Il capoluogo lombardo vanta una concentrazione particolarmente elevata di ristoranti di qualità. Sui 4.685 locali meneghini censiti da Fipe, sono infatti ben 215 quelli citati nelle tre guide più autorevoli (Michelin, L’Espresso e Gambero Rosso). Per tipologia di offerta domina poi la cucina contemporanea (24,2%). Ma circa il 10% dei locali propone invece piatti milanesi, sottolineando il forte legame dell’offerta f&b cittadina con il territorio. Una medesima percentuale di ristoranti è poi specializzata in proposte di altre regioni italiane. Tra le cucine etniche si segnala infine una netta prevalenza delle asiatiche (complessivamente quasi il 18%), mentre ancora bassa è la rilevanza della cucina fusion (0,9%) e dei ristoranti vegetariani/vegani (1,9%).

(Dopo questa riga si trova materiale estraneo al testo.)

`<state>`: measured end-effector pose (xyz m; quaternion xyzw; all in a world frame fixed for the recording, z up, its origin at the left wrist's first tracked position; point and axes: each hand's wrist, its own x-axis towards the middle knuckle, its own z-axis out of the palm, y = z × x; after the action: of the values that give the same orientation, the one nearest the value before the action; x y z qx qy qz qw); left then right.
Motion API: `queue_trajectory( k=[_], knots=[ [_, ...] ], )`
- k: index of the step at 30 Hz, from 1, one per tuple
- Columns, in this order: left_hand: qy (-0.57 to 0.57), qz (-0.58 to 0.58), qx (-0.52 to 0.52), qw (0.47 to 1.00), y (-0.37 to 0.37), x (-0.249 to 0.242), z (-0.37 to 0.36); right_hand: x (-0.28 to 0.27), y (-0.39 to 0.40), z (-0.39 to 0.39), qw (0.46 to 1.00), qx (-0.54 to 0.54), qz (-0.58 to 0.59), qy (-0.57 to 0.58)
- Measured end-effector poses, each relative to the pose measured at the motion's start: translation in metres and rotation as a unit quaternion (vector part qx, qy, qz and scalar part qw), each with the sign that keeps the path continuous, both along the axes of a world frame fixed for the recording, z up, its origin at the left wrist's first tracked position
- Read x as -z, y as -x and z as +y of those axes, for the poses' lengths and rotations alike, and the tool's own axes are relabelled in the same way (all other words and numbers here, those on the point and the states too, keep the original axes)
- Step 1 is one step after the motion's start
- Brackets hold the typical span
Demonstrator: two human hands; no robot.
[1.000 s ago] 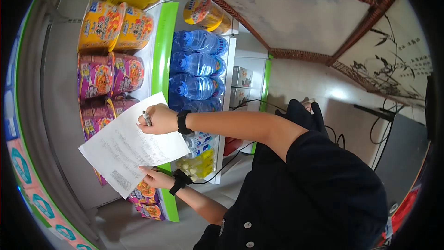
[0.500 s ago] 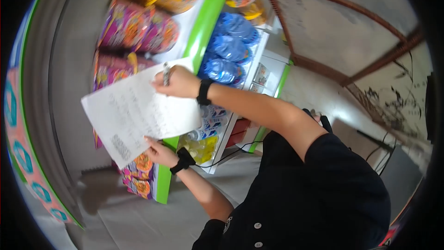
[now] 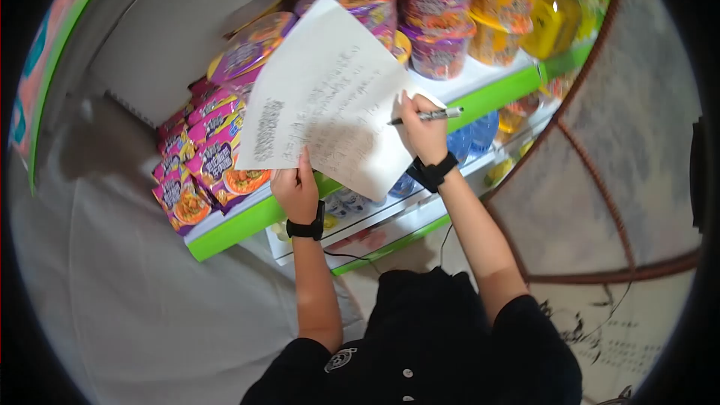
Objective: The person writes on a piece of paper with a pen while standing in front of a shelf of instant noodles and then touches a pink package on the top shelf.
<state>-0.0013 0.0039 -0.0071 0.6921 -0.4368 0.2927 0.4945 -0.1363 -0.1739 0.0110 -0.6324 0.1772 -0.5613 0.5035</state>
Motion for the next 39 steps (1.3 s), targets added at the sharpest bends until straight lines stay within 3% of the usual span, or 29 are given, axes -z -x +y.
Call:
queue_trajectory(
  k=[3, 5, 13, 21, 24, 28, 31, 33, 39],
  knots=[
    [-0.011, 0.018, -0.008, 1.0, 0.009, -0.012, 0.002, -0.002, 0.003, 0.0, 1.0, -0.008, -0.014, 0.008],
    [0.008, 0.012, -0.005, 1.0, 0.008, -0.011, 0.001, 0.001, 0.004, 0.001, 0.996, -0.032, -0.019, -0.086],
    [0.025, -0.002, 0.002, 1.0, 0.005, -0.014, 0.002, 0.014, -0.006, -0.01, 1.0, 0.01, -0.028, -0.007],
    [0.014, -0.002, -0.004, 1.0, 0.007, -0.018, 0.002, 0.006, 0.0, -0.005, 1.0, 0.003, -0.025, -0.011],
    [0.023, -0.016, -0.003, 1.0, 0.005, -0.016, 0.001, 0.002, 0.002, -0.005, 0.991, -0.038, -0.085, -0.097],
    [0.018, -0.013, 0.001, 1.0, 0.006, -0.016, 0.002, 0.007, 0.004, -0.01, 1.0, -0.014, -0.026, -0.006],
    [0.027, -0.016, 0.004, 0.999, 0.006, -0.014, 0.001, 0.005, 0.006, -0.016, 0.999, -0.014, -0.038, -0.016],
    [0.033, -0.015, -0.005, 0.999, 0.005, -0.012, 0.0, 0.0, 0.013, -0.019, 0.966, -0.095, -0.162, -0.18],
    [-0.026, -0.008, -0.016, 0.999, 0.005, -0.013, 0.006, -0.005, 0.062, -0.012, 0.985, -0.018, -0.115, -0.131]
  ],
)
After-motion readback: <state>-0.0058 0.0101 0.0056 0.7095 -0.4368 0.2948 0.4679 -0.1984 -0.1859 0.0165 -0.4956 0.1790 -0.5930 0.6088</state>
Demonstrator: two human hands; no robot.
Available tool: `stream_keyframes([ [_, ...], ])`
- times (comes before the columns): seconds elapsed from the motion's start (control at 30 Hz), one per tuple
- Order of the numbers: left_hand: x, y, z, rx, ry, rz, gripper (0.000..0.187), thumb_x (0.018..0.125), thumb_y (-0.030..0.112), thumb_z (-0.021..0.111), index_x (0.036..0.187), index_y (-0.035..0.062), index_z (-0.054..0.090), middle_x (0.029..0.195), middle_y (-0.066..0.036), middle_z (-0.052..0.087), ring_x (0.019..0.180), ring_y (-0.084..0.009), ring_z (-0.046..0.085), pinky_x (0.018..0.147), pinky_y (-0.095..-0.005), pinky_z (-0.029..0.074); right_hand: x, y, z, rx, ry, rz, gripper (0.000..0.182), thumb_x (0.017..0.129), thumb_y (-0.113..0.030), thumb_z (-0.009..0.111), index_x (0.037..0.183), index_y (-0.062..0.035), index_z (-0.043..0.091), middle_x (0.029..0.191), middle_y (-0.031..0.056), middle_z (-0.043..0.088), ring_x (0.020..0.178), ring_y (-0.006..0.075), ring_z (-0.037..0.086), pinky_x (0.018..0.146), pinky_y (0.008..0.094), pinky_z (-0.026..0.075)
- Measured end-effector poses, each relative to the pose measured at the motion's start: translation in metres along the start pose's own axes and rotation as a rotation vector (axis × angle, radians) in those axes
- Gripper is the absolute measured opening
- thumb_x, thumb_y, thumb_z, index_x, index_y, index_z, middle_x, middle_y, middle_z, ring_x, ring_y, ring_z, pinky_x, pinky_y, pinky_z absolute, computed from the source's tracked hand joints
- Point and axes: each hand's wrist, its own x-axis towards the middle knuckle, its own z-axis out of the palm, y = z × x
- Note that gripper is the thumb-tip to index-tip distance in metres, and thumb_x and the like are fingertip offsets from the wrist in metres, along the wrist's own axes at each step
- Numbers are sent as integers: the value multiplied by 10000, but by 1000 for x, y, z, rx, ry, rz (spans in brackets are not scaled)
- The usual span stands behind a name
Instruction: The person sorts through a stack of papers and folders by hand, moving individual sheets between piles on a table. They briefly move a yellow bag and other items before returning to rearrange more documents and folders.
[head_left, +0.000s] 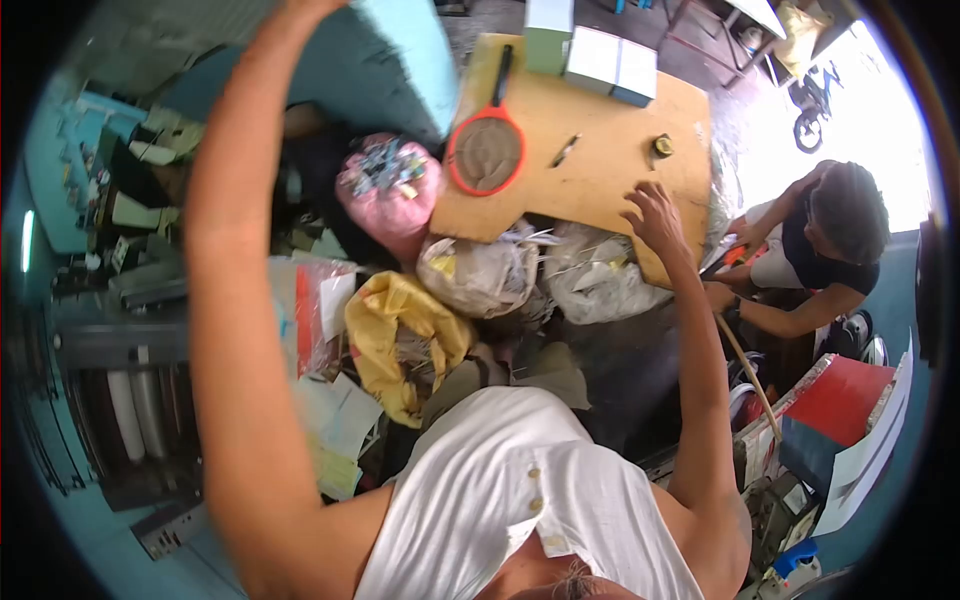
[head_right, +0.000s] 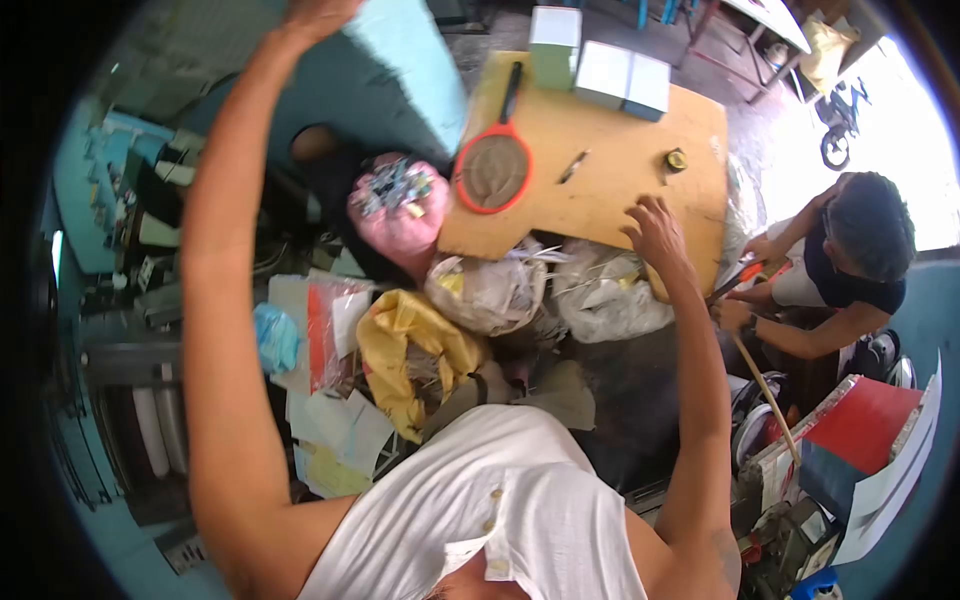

Ma nella metropoli lombarda si segnala soprattutto il fenomeno della crescita qualitativa dei ristoranti d’albergo: in passato vista spesso dagli operatori più come una necessità che un’opportunità, l’offerta f&b è oggi sempre più considerata come un elemento di caratterizzazione dell’esperienza dell’ospite, nonché come un’occasione per fare dell’albergo un punto di riferimento della zona in cui è inserito. È così che ora il 60,9% degli hotel 5 stelle di Milano gestisce uno (o più) locali menzionati nelle tre guide. Il dato è ancor più impressionante se si pensa che i 14 ristoranti d’albergo dei 5 stelle milanesi raccolgono il 23,8% delle stelle Michelin attribuite ai locali meneghini, il 17,5% dei cappelli e il 24,7% delle forchette.